Dip and bake insulation coatings for use in high performance motors and generators were taught by Sprengling et al., in U.S. Pat. No. 3,405,091. There, a mixture containing monomeric chloromethyl diphenyl oxide, unsubstituted diphenyl oxide, and from about 0.008% to 20% of catalyst selected from one of Friedel-Crafts catalysts, such as AlCl.sub.3, ZnCl.sub.2 or BF.sub.3 ; silica, such as 5 micron Minusil SiO.sub.2 powder; diatomaceous earth; bentonite; organic soluble metallic chelates, such as ferric acetyl acetonate; or p-toluene sulfonic acid, was heated, at from about 50.degree. C. to 150.degree. C., until all the chlorine reacted, followed by vacuum stripping of unreacted diphenyl oxide, to provide a soluble, fusible novolac resin product. Where SiO.sub.2 powder or metallic chelates were used as catalysts, HCl could be added as an accelerator capable of adsorption on the catalyst surface, releasing iron impurities which improved overall catalytic effect.

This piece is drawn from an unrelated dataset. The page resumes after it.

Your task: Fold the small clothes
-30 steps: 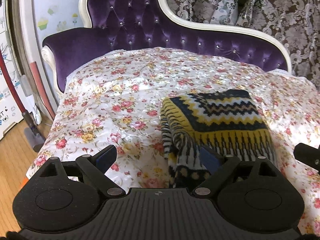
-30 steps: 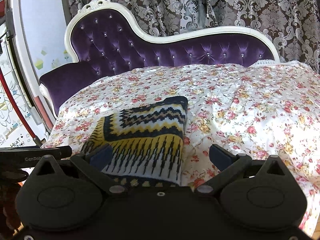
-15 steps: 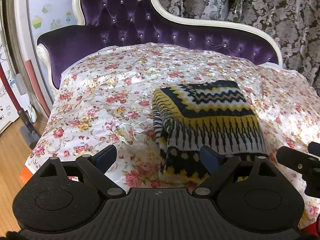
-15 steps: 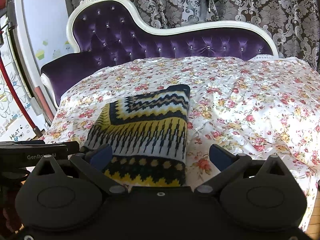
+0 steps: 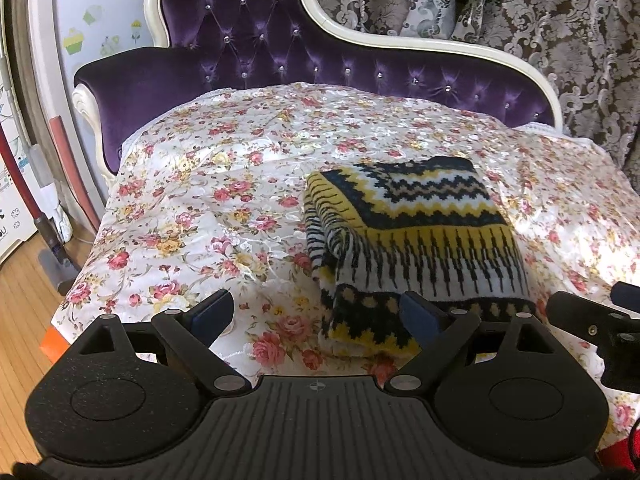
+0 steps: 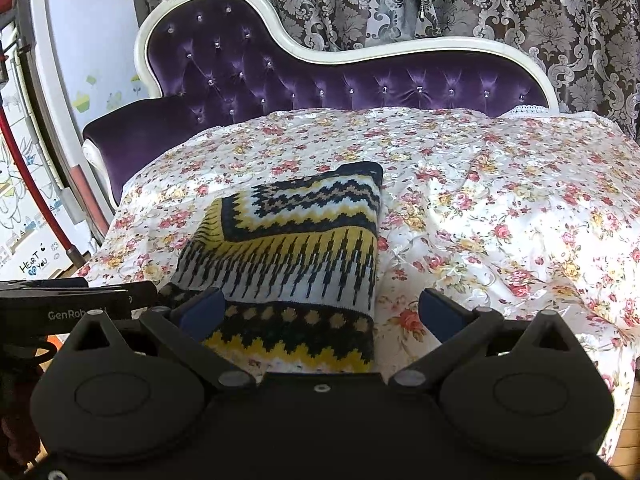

The novolac resin of Sprengling et al. was then reacted with methoxymethyl diphenyl oxide monomer, optionally using the same amounts and kinds of previously used catalysts, only to a point where the product was still soluble in common solvents, and would still contain unreacted methoxymethyl functional groups, which upon further heating, at about 200.degree. C. for about 4 hours, would react to form a cured thermoset insulation, with thermal breakdown times greater than 200 hours at 300.degree. C. The use of methoxymethyl or other alkyl substituted diphenyl ethers for the chloromethyl diphenyl oxide, was taught as making it impractical to strip off free diphenyl oxide, which would contribute to weight loss during long, high temperature thermal aging, because it would evaporate at high temperatures. While this provided excellent insulation products, the formation of chloromethyl ethers in the process caused health concerns.
Plepys et al., in U.S. Pat. No. 4,154,767, and Nelson, in U.S. Pat. No. 4,188,473 taught poly(methylene diphenyl ether) laminating, molding, or film-forming materials, which could be cured or thermoset by heat, and which were produced without the use of chloromethyl diphenyl oxide. In those patents, diphenyl oxide was mixed with formaldehyde, water, methanol, and a strong acid catalyst, selected from one of sulfuric acid, phosphoric acid, p-toluene sulfonic acid, perchloric acid, diphenyl oxide sulfonic acid, or strong acid cation exchange resin, and the mixture was heated at from about 50.degree. C. to 250.degree. C., followed by vacuum stripping of unreacted diphenyl oxide, to provide a mixture of ortho and para methoxymethyl diphenyl oxides, para-bis(phenoxymethyl)methane, and a 40% mixture of other diphenyl oxides. This reaction product could be polymerized by further reaction, for 1 hour to 2 hours, at from about 140.degree. C. to 165.degree. C., with from about 0.2 wt.% to 0.3 wt.% of a Friedel-Crafts acid catalyst, particularly an alkylated diphenyl oxide disulfonic acid, to form a cured thermoset resin. These resins, however, have been found to have a relatively short shelf life, tending to form a flaky precipitate after about 3 months, which is almost impossible to redissolve. What is needed is a non-toxic, high bond strength insulation, having good room temperature storage stability.